(Beginning of Source records)

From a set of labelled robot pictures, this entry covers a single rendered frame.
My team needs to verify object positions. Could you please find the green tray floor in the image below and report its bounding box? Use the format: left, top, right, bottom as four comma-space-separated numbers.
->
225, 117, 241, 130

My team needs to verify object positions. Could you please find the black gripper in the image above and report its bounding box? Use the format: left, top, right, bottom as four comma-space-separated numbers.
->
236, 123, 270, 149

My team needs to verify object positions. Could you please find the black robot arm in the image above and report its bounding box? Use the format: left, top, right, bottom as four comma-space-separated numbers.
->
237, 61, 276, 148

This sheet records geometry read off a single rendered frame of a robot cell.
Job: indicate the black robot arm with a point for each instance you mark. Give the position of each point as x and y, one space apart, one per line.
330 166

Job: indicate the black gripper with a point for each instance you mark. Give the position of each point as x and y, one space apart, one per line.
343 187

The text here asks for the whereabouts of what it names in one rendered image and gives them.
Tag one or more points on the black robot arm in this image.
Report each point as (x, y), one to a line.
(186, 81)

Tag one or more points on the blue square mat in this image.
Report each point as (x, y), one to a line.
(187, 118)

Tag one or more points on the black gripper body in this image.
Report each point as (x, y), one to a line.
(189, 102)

(End of Source records)

* Assignment
Set down, exactly as they stand above, the lines starting with the line with "find the black robot" and going on through the line with "This sheet records", and no others.

* Answer box
My team needs to verify object positions. Could you please find the black robot arm in the image above and report its bounding box? Use the format: left, top, right, bottom as four comma-space-separated numbers.
->
237, 61, 276, 148

This sheet records geometry read off a single rendered frame of a robot cell.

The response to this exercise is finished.